Public health programs that devote a portion of their funding to encourage more boys to be vaccinated against human papillomavirus (HPV), rather than merely attempting to raise coverage among girls, ultimately might protect more people for the same price, a new analysis indicates.1
The incidence of new HPV-related cancer cases in the United States in 2009 exceeded 35,000, with more than one-third of cases occurring in the male population.2 It is estimated that almost all cervical cancers, up to 90% of anal cancers, and up to 60% of oropharyngeal cancers are caused by HPV.3 While screening has led to a significant decrease in cervical cancer incidence and mortality in developed countries, there has been an increase in other HPV-related cancers for which population screening is not performed.4
Many HPV cancers could be prevented with vaccination. However, even with the Centers for Disease Control and Prevention’s recommendations that boys and girls ages 11 to 12 should receive the HPV vaccine, just 37% of girls and 14% of boys in the United States have received all three shots in the HPV vaccine series.5 (Contraceptive Technology Update reported on the statistics. See the article, “HPV vaccine continues to be underutilized,” October 2014.)
Analysis eyes strategies
It remains debated among experts whether HPV vaccination programs should focus on girls only or whether boys and girls should be targeted simultaneously, says Marc Ryser, PhD, a mathematician at Durham, NC-based Duke University. Previous modeling studies that addressed this question deemed it more effective to focus on females only, notes Ryser.
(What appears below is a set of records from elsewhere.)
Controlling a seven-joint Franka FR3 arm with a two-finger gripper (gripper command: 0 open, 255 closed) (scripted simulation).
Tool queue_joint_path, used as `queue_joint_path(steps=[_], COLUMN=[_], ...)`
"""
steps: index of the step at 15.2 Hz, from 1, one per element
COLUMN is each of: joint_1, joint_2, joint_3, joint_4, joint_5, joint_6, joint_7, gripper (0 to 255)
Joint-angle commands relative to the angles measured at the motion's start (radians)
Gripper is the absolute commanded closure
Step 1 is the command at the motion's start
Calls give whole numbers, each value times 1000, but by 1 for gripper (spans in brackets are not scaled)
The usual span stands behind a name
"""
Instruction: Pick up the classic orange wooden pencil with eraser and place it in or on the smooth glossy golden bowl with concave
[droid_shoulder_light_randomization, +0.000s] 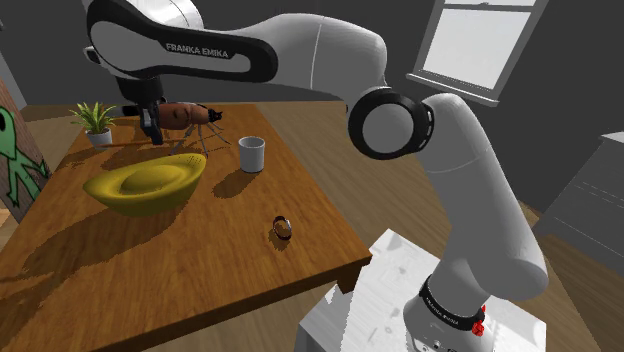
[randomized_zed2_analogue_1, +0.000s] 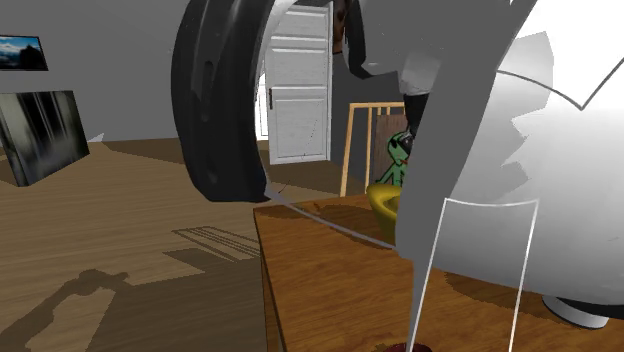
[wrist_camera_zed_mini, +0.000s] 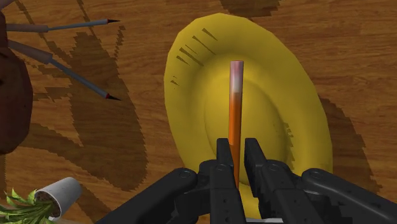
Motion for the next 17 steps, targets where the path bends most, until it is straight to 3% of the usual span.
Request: queue_joint_path(steps=[1,12,17], joint_1=[-7,-44,-45], joint_2=[-8,-49,-50], joint_3=[2,5,5], joint_4=[-42,-262,-272], joint_5=[0,-4,-4], joint_6=[32,203,212], joint_7=[9,54,56], gripper=[255,255,255])
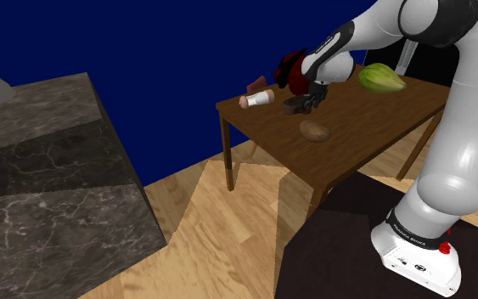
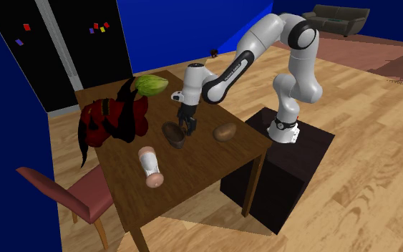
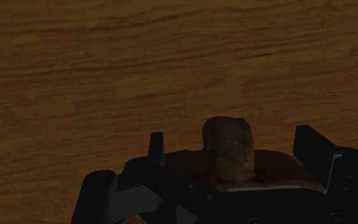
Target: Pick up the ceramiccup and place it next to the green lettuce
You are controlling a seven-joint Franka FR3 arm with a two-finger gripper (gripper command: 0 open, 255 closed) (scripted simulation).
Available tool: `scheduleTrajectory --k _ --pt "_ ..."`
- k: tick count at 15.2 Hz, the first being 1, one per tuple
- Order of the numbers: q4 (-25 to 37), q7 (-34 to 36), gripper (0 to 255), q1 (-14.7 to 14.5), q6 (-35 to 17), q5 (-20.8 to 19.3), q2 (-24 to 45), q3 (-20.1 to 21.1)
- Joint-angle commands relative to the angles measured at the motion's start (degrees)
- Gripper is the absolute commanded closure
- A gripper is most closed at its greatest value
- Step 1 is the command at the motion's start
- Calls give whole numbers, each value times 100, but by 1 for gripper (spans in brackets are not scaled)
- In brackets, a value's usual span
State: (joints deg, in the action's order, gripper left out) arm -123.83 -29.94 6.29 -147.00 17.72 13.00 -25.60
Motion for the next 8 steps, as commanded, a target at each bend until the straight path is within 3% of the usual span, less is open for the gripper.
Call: scheduleTrajectory --k 1,4,5,8 --pt "0 -4 0 2 -4 5 4 2" --pt "0 -4 0 2 -3 4 4 1" --pt "0 -4 255 2 -3 4 4 1" --pt "1 -4 255 2 -3 5 4 1"
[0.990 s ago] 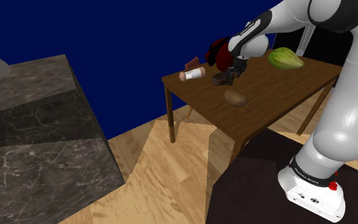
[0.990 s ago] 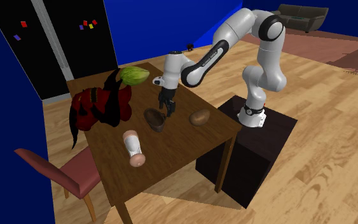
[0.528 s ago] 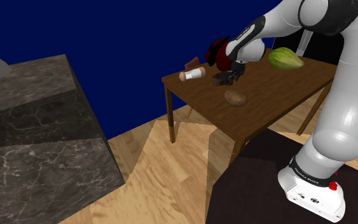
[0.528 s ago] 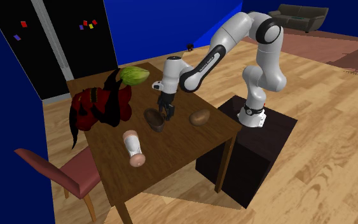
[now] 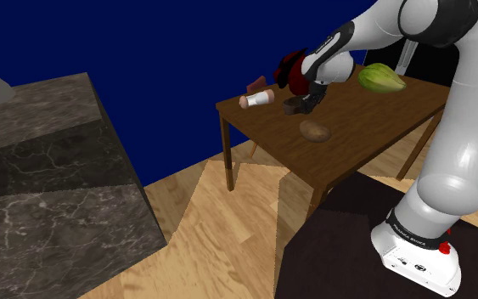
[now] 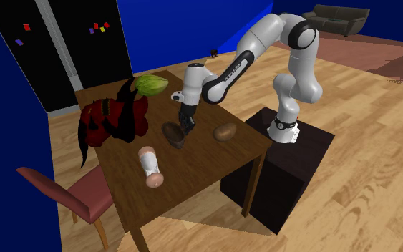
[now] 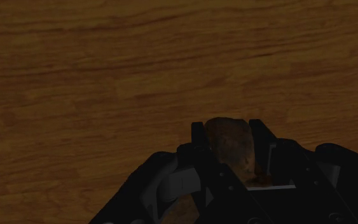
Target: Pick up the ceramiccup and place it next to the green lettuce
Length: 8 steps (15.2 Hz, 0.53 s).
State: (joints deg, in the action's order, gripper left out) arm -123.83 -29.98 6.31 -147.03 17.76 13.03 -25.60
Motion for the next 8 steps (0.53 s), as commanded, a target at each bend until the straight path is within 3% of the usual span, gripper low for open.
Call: scheduleTrajectory --k 1,8 --pt "0 0 255 0 0 0 0 0" --pt "31 90 255 -33 123 -117 -110 -46"
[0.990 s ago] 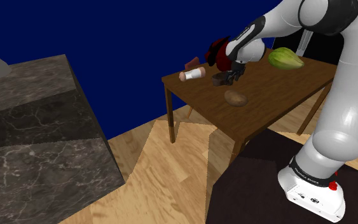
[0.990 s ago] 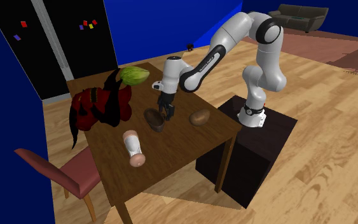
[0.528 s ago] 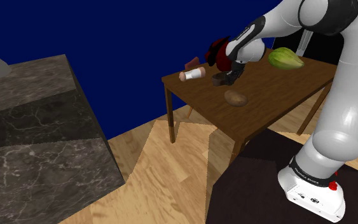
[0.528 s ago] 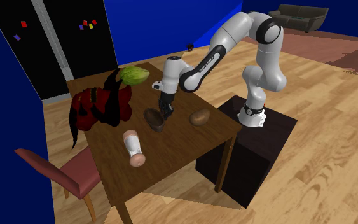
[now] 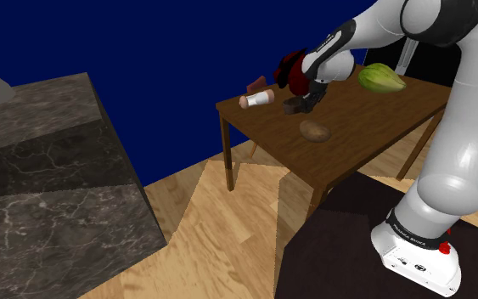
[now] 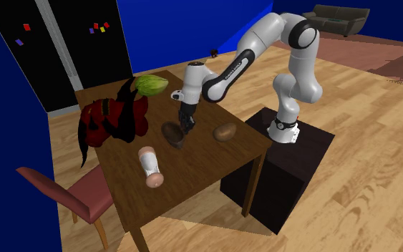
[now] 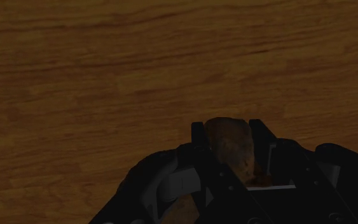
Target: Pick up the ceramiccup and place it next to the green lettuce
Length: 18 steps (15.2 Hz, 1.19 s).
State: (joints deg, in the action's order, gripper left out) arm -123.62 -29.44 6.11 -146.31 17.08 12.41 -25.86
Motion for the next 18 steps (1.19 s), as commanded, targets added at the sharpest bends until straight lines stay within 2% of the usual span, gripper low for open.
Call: scheduleTrajectory --k 1,18 --pt "28 81 255 -28 113 -106 -101 -40" --pt "538 673 255 -160 1254 -866 -863 -211"
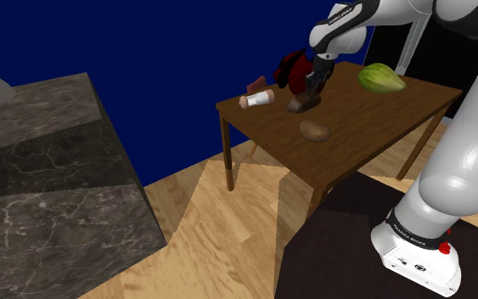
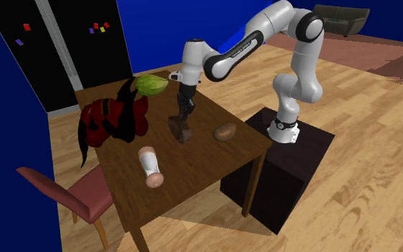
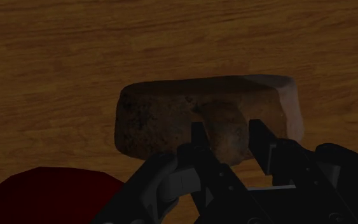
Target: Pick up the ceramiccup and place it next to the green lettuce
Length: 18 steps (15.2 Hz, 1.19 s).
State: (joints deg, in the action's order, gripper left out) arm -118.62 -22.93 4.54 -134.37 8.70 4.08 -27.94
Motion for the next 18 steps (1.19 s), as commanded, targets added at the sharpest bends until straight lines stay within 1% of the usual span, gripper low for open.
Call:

One common assumption among these modeling studies was that it would be possible to vaccinate a large fraction of females, says Ryser, who served as lead author of the current analysis. However, although high uptake among girls has been achieved in other countries such as the United Kingdom, the HPV vaccine has only had limited success in the United States, he notes.
In fact, the fraction of girls who have received all three doses has stagnated around 37%, and the fraction of fully vaccinated boys remains low at about 14%. At the same time, parental opposition to getting their children vaccinated against HPV has increased to about 44%.6
“Together, stagnating vaccine uptake at low levels and increasing parental opposition seem to suggest that a further increase in uptake may require costly outreach and education programs to raise awareness and acceptability of the vaccine,” says Ryser. “In addition, we expect that it is more expensive to raise the uptake from 37% to 38% than from 14% to 15%. The higher the uptake, the harder it is to find additional parents who are willing to vaccinate their child. In other words, educational costs are expected to be coverage-dependent.”
To find out whether different strategies for allocating public funds might protect more people, Ryser, Duke mathematician Kevin McGoff, PhD, obstetrician/gynecologist Evan Myers, MD, MPH, and colleagues developed a mathematical model of HPV transmission among sexually active 14-18 year olds. The goal of the study was to assess the impact of education and outreach costs on the optimal vaccination strategy.
The findings suggest that public health officials might be able to protect more people for the same price by shifting some funds to encourage vaccination of boys, since the fraction of parents willing to vaccinate has yet to be exhausted among boys.1
What’s the next step?
What do the Duke analysts see as the next step in research in determining real-world data on actual patient costs? The costs, and how to measure them, will depend based on the intervention, says Myers.
If the intervention involves providers spending a little bit more time with parents, there are ways to measure the actual time being spent discussing vaccines, Myers states. Measuring such methods might be difficult, with data relying on provider self-report or having someone sitting in the office with a stopwatch, he observes.
“If it’s a specific advertising/outreach campaign, the costs of designing and implementing those types of interventions are measurable and would be part of the budgeting process for any study,” says Myers.
REFERENCES
- Ryser MD, McGoff K, Herzog DP, et al. Impact of coverage-dependent marginal costs on optimal HPV vaccination strategies. Epidemics 2015; 11:32-47.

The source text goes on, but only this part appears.